En fait, c'est à partir de ça que Québec solidaire a dressé le cadre budgétaire qu'on est allés présenter au ministre des Finances de ce gouvernement et dont, on l'espère, il va un peu s'inspirer. Parce qu'en fonction de ce budget, exactement comme la société, les groupes de citoyens permettent au gouvernement de se saisir... Comme opportunités, on peut aller chercher des milliards de dollars de revenus pour les projets les plus prometteurs, pour un véritable projet de société qui nous sort du modèle du développement du XIXe siècle et du XXe siècle et nous propulse réellement dans le virage écologique que notre économie doit prendre au XXIe siècle.
Mais il faut pour cela que le gouvernement soit à l'écoute.
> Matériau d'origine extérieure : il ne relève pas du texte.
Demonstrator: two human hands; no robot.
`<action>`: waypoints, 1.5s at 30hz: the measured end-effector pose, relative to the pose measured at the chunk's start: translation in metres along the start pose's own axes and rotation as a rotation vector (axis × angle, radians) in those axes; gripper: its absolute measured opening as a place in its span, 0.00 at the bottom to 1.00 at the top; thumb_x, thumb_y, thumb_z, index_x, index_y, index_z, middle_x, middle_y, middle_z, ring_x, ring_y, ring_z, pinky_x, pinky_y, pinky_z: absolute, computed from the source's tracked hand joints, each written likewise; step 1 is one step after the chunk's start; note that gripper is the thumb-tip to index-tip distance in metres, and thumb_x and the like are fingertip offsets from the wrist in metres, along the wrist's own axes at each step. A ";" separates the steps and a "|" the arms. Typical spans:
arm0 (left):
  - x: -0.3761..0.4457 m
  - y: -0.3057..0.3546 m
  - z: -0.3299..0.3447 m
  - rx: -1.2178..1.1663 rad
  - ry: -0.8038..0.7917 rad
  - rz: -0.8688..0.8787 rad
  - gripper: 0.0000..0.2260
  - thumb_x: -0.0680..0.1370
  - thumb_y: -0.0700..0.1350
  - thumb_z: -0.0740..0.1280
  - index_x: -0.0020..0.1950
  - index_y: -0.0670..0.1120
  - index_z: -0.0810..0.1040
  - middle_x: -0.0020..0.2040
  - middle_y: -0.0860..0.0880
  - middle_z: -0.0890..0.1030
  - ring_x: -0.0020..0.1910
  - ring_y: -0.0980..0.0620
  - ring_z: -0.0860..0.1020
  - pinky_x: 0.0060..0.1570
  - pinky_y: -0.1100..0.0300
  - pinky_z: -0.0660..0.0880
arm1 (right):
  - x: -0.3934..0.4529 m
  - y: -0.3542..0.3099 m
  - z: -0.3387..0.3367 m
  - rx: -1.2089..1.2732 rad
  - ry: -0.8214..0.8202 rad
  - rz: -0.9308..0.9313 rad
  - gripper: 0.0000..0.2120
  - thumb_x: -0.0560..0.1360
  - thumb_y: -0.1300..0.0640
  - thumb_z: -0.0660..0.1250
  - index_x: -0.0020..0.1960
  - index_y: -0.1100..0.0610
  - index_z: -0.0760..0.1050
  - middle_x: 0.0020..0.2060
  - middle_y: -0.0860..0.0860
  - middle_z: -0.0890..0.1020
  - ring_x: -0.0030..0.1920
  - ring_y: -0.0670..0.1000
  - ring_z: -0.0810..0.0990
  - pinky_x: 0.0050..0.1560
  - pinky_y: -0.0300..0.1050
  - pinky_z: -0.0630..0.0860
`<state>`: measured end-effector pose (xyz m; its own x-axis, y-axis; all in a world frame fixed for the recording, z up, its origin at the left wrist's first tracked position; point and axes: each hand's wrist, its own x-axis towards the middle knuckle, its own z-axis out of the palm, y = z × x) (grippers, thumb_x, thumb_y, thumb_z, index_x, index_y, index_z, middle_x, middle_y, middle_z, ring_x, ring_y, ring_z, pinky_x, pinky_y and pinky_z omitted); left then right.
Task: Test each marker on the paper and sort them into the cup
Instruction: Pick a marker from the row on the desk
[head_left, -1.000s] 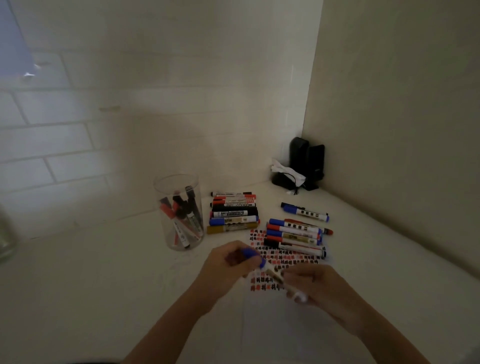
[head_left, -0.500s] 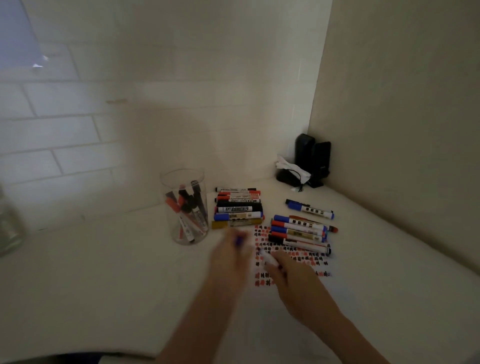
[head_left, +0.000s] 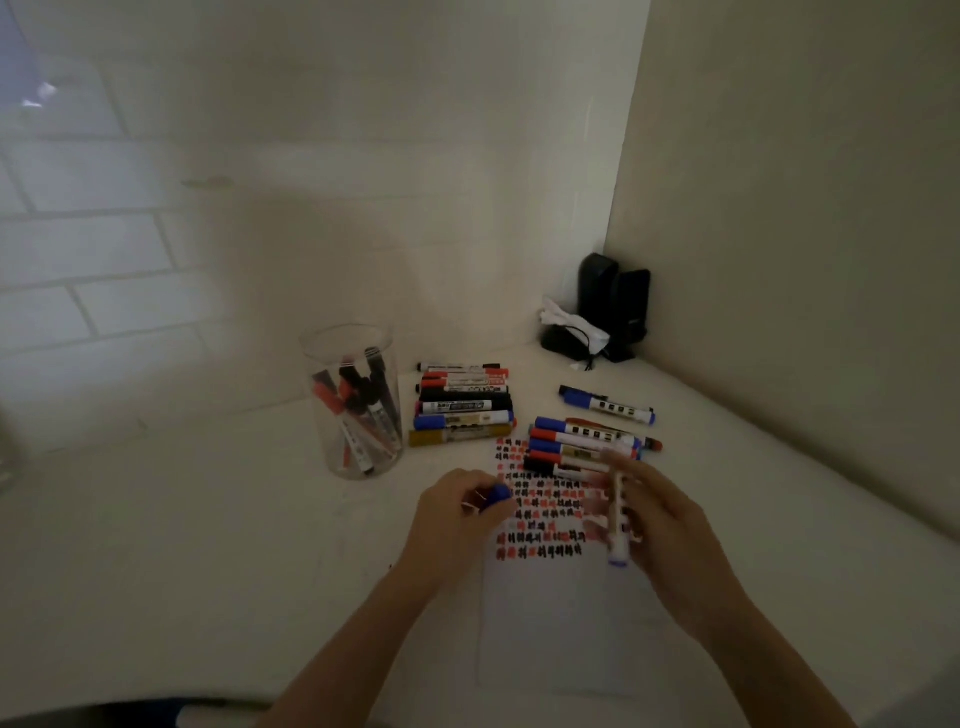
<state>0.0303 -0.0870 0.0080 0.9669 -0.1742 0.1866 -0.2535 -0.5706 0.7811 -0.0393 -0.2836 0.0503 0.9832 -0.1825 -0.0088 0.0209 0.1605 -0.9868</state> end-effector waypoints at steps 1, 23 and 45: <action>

Alors, M. le Président, considérant que le discours du premier ministre ne reflétait pas cette écoute souhaitée, démocratique, des besoins et des revendications de la population, je suis obligé de présenter la motion de grief suivante:
«Que l'Assemblée nationale blâme sévèrement le gouvernement pour son refus d'accéder aux demandes légitimes de la majorité de la population concernant la mise sur pied d'une commission d'enquête publique sur les liens entre le financement des partis politiques et l'octroi des contrats gouvernementaux, d'implanter un moratoire sur les gaz de schiste et d'annuler les mesures tarifaires prévues dans le budget de 2010 qui touchent la classe moyenne et les personnes à faibles revenus.»